Instructions for the task
Compute how many lines in the entries below contain "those", and output nothing but the number.

Material provided
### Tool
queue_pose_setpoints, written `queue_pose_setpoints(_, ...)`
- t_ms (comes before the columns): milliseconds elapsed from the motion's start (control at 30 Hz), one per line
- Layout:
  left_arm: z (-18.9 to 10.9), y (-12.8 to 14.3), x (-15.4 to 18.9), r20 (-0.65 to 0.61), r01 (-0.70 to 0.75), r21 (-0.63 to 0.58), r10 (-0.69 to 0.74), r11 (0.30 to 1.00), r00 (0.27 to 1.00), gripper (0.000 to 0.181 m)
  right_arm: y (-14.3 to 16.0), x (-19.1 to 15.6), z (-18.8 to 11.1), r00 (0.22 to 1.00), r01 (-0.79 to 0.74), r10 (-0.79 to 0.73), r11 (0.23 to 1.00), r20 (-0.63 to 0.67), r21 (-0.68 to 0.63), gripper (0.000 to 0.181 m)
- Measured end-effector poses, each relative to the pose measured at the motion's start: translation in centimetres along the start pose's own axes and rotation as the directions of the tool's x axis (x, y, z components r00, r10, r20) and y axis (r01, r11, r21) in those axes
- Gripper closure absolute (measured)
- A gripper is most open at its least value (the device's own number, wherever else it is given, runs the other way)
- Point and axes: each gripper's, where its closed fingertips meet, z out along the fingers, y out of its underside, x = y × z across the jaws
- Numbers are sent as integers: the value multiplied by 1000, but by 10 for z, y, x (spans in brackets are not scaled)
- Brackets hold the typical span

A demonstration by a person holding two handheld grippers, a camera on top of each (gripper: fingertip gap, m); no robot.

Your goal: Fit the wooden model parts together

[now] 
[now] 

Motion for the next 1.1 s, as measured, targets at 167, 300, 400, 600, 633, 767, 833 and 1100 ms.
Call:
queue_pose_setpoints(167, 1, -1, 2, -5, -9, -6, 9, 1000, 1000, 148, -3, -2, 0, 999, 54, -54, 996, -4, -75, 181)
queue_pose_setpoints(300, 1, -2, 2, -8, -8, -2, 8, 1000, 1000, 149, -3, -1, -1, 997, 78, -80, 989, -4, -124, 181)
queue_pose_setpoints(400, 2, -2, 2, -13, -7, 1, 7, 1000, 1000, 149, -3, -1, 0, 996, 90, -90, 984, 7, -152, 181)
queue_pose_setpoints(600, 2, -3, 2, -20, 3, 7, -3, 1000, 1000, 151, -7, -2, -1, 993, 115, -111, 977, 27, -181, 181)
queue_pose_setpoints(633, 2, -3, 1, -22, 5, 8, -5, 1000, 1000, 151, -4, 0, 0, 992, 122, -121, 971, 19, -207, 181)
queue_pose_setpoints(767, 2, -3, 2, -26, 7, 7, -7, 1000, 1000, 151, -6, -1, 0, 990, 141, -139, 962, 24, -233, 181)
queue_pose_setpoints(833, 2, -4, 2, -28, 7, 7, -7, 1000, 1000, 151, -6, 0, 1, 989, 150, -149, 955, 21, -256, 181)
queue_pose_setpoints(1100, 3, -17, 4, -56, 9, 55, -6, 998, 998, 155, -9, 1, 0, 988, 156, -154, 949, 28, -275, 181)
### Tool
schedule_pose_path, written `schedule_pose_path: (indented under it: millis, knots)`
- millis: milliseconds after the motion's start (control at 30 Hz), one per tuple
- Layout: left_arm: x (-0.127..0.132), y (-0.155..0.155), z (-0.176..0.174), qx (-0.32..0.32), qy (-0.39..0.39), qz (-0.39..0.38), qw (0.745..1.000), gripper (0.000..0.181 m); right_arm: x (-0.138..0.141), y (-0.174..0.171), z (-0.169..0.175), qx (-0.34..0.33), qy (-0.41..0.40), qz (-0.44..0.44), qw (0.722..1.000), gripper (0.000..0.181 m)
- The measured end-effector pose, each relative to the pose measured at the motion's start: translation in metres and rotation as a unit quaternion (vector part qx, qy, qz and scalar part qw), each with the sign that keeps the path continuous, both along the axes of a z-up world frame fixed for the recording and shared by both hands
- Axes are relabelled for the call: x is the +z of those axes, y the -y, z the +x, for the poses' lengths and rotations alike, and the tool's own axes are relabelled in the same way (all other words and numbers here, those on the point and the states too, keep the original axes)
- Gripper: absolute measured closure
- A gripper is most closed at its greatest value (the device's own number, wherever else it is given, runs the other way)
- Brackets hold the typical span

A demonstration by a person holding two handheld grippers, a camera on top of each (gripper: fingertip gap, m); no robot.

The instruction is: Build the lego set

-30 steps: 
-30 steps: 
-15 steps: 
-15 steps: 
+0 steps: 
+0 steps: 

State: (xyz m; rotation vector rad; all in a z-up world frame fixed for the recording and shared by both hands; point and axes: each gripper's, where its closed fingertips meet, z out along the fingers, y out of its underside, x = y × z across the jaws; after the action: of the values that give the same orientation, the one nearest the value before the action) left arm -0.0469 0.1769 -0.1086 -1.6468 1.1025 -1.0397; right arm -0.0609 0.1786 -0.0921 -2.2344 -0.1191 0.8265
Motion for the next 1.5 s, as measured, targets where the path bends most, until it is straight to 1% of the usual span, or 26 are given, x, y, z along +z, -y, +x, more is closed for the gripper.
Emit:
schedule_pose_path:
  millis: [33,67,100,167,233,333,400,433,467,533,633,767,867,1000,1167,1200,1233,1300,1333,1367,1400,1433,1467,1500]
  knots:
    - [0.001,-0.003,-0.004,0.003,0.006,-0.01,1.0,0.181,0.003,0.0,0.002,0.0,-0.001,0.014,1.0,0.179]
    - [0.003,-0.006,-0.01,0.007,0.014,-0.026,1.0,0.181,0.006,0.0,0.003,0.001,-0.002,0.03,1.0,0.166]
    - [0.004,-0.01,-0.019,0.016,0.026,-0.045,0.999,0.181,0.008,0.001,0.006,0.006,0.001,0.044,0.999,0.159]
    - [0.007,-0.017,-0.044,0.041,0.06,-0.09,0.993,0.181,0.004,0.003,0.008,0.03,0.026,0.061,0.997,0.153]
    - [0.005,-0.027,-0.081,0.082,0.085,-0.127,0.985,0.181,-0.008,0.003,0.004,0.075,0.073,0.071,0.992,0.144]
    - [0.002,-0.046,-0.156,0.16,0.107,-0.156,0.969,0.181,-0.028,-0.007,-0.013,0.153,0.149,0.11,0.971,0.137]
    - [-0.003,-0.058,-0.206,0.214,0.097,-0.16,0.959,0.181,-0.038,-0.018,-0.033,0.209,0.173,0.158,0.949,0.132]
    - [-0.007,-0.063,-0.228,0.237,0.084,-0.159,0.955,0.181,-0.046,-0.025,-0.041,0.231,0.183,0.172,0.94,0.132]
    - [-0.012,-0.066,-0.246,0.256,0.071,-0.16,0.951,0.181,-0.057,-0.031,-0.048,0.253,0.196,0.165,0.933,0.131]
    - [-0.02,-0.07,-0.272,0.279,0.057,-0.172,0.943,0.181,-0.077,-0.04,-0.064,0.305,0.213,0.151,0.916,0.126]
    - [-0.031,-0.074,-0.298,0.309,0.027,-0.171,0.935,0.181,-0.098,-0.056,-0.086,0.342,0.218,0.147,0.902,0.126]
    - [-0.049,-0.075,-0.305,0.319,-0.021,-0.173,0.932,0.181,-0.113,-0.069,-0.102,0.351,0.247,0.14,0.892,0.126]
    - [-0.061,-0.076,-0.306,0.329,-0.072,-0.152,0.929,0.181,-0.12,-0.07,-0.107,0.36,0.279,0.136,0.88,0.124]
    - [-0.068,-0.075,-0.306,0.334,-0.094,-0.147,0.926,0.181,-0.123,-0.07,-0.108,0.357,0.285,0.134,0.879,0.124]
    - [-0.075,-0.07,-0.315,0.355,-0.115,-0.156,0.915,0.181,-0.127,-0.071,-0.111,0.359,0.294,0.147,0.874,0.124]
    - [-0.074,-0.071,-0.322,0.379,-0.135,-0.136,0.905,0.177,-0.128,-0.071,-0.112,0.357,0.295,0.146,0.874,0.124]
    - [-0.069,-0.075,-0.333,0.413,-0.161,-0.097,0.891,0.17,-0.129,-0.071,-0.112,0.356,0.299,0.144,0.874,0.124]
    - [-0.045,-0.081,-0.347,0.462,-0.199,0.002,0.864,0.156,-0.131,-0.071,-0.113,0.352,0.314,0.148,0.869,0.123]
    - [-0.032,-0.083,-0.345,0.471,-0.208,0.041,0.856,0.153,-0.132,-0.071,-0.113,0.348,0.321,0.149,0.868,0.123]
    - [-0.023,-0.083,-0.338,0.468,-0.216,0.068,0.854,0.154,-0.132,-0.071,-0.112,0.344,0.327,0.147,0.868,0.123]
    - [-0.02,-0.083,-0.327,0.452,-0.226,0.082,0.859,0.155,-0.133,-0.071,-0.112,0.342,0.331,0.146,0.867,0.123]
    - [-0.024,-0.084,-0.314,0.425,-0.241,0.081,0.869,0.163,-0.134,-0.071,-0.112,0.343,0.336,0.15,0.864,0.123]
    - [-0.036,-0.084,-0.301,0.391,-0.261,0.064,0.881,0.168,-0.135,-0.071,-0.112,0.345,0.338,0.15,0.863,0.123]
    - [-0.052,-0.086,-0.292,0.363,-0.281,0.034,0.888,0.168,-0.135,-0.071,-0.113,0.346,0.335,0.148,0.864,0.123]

Answer space
2